WHAT TO PRODUCE:
Reproduce the following entries verbatim, each one complete.

(Collected data)
▶

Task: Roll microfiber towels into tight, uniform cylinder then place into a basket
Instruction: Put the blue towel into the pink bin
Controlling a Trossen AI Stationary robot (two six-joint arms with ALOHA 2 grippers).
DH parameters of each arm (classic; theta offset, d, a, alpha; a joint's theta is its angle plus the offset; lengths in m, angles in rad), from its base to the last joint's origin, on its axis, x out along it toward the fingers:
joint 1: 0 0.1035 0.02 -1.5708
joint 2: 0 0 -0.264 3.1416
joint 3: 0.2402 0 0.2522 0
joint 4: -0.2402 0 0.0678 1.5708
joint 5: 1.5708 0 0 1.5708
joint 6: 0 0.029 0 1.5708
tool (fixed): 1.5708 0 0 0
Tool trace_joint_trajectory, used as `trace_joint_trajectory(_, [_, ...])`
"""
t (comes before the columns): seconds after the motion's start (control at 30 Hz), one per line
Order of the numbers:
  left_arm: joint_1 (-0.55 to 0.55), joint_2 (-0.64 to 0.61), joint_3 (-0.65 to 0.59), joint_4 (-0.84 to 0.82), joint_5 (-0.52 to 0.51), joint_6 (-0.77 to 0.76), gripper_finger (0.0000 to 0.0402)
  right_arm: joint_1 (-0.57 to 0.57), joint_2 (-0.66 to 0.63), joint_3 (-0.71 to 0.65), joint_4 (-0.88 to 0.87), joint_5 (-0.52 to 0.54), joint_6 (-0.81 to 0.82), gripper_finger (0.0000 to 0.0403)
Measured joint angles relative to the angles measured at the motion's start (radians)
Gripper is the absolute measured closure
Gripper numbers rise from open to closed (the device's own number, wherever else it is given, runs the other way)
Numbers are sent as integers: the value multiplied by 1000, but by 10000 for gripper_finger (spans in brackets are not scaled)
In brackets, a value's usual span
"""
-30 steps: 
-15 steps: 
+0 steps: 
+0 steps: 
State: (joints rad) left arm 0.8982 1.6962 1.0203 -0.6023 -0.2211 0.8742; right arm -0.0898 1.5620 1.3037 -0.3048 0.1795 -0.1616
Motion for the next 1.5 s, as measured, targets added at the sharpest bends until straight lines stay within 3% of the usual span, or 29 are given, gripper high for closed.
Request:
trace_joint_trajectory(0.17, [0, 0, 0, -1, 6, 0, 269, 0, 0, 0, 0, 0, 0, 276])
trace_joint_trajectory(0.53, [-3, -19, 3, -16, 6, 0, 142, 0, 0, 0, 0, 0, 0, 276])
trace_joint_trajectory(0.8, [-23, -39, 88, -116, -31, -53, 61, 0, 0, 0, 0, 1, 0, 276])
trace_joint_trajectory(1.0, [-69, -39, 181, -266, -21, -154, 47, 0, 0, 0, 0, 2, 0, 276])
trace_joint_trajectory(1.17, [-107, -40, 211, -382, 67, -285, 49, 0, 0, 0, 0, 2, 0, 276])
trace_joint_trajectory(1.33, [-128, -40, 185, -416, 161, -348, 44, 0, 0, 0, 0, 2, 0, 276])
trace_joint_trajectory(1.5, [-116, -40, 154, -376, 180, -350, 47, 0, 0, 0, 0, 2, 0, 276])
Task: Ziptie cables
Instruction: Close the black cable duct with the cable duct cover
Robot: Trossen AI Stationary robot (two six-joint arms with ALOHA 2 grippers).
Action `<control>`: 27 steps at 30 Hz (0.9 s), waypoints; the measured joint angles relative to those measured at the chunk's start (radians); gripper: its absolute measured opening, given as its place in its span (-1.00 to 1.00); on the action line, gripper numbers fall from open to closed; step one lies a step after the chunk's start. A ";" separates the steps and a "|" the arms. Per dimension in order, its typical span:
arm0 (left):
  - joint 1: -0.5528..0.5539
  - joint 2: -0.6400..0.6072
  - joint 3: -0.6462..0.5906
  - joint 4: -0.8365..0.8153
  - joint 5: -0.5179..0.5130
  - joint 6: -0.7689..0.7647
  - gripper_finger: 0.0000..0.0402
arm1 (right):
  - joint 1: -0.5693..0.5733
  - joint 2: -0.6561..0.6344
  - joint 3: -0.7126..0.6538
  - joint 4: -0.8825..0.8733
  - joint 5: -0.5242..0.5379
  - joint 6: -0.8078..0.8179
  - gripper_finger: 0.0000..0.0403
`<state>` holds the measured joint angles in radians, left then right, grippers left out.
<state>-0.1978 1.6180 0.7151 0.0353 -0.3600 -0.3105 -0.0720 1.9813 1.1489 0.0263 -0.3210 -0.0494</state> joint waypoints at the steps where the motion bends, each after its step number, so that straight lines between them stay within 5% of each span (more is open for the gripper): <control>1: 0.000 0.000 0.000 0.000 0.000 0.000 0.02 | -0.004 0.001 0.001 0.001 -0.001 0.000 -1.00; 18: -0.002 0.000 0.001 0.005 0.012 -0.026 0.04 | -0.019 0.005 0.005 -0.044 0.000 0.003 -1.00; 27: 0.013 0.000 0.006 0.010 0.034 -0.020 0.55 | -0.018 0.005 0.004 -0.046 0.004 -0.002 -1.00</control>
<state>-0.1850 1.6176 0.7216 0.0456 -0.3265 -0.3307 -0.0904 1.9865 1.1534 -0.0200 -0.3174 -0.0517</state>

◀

WRITTEN SOLUTION:
Task: Roll microfiber towels into tight, uniform cylinder then place into a basket
Instruction: Put the blue towel into the pink bin
Controlling a Trossen AI Stationary robot (two six-joint arms with ALOHA 2 grippers).
DH parameters of each arm (classic; theta offset, d, a, alpha; a joint's theta is its angle plus the offset; lengths in m, angles in rad), from its base to the last joint's origin, on its axis, x out along it toward the fingers:
joint 1: 0 0.1035 0.02 -1.5708
joint 2: 0 0 -0.264 3.1416
joint 3: 0.2402 0 0.2522 0
joint 4: -0.2402 0 0.0678 1.5708
joint 5: 1.5708 0 0 1.5708
joint 6: 0 0.029 0 1.5708
tool (fixed): 1.5708 0 0 0
Tool trace_joint_trajectory, used as `trace_joint_trajectory(_, [_, ...])`
"""
t (comes before the columns): seconds after the motion's start (control at 30 Hz), one per line
Order of the numbers:
  left_arm: joint_1 (-0.55 to 0.55), joint_2 (-0.64 to 0.61), joint_3 (-0.65 to 0.59), joint_4 (-0.84 to 0.82), joint_5 (-0.52 to 0.51), joint_6 (-0.77 to 0.76), gripper_finger (0.0000 to 0.0402)
  right_arm: joint_1 (-0.57 to 0.57), joint_2 (-0.66 to 0.63), joint_3 (-0.71 to 0.65), joint_4 (-0.88 to 0.87), joint_5 (-0.52 to 0.54), joint_6 (-0.81 to 0.82), gripper_finger (0.0000 to 0.0403)
Measured joint angles relative to the angles measured at the motion's start (radians)
Gripper is the absolute measured closure
Gripper numbers rise from open to closed (the device's own number, wherever else it is given, runs the other way)
Numbers are sent as integers: the value multiplied by 1000, but by 10000 for gripper_finger (spans in brackets are not scaled)
In brackets, a value's usual span
"""
-30 steps: 
-15 steps: 
+0 steps: 
+0 steps: 
State: (joints rad) left arm 0.8982 1.6962 1.0203 -0.6023 -0.2211 0.8742; right arm -0.0898 1.5620 1.3037 -0.3048 0.1795 -0.1616
Motion for the next 1.5 s, as measured, targets added at the sharpest bends until straight lines stay within 3% of the usual span, or 29 are given, gripper high for closed.
Request:
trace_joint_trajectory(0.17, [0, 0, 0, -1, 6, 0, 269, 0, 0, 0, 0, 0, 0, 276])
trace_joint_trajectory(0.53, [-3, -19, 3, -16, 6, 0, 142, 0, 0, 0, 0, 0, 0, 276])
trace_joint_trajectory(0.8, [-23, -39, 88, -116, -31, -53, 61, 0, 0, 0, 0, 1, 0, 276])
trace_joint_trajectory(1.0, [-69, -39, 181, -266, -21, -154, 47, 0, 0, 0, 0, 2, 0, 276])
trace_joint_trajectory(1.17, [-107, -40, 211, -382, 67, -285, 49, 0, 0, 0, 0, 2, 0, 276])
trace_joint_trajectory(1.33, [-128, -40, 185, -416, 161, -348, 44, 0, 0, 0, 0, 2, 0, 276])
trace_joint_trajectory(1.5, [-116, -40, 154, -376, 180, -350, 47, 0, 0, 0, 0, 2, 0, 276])
Task: Ziptie cables
Instruction: Close the black cable duct with the cable duct cover
Robot: Trossen AI Stationary robot (two six-joint arms with ALOHA 2 grippers).
Action `<control>`: 27 steps at 30 Hz (0.9 s), waypoints; the measured joint angles relative to those measured at the chunk's start (radians); gripper: its absolute measured opening, given as its place in its span (-1.00 to 1.00); on the action line, gripper numbers fall from open to closed; step one lies a step after the chunk's start. A ";" separates the steps and a "|" the arms. Per dimension in order, its typical span:
arm0 (left):
  - joint 1: -0.5528..0.5539
  - joint 2: -0.6400..0.6072
  - joint 3: -0.6462..0.5906
  - joint 4: -0.8365..0.8153
  - joint 5: -0.5179..0.5130
  - joint 6: -0.7689..0.7647
  - gripper_finger: 0.0000..0.0402
arm1 (right):
  - joint 1: -0.5693..0.5733
  - joint 2: -0.6561..0.6344
  - joint 3: -0.7126..0.6538
  - joint 4: -0.8825..0.8733
  - joint 5: -0.5242..0.5379
  - joint 6: -0.8078..0.8179
  - gripper_finger: 0.0000..0.0403
`<state>` holds the measured joint angles in radians, left then right, grippers left out.
<state>-0.1978 1.6180 0.7151 0.0353 -0.3600 -0.3105 -0.0720 1.9813 1.1489 0.0263 -0.3210 -0.0494</state> joint waypoints at the steps where the motion bends, each after its step number, so that straight lines between them stay within 5% of each span (more is open for the gripper): <control>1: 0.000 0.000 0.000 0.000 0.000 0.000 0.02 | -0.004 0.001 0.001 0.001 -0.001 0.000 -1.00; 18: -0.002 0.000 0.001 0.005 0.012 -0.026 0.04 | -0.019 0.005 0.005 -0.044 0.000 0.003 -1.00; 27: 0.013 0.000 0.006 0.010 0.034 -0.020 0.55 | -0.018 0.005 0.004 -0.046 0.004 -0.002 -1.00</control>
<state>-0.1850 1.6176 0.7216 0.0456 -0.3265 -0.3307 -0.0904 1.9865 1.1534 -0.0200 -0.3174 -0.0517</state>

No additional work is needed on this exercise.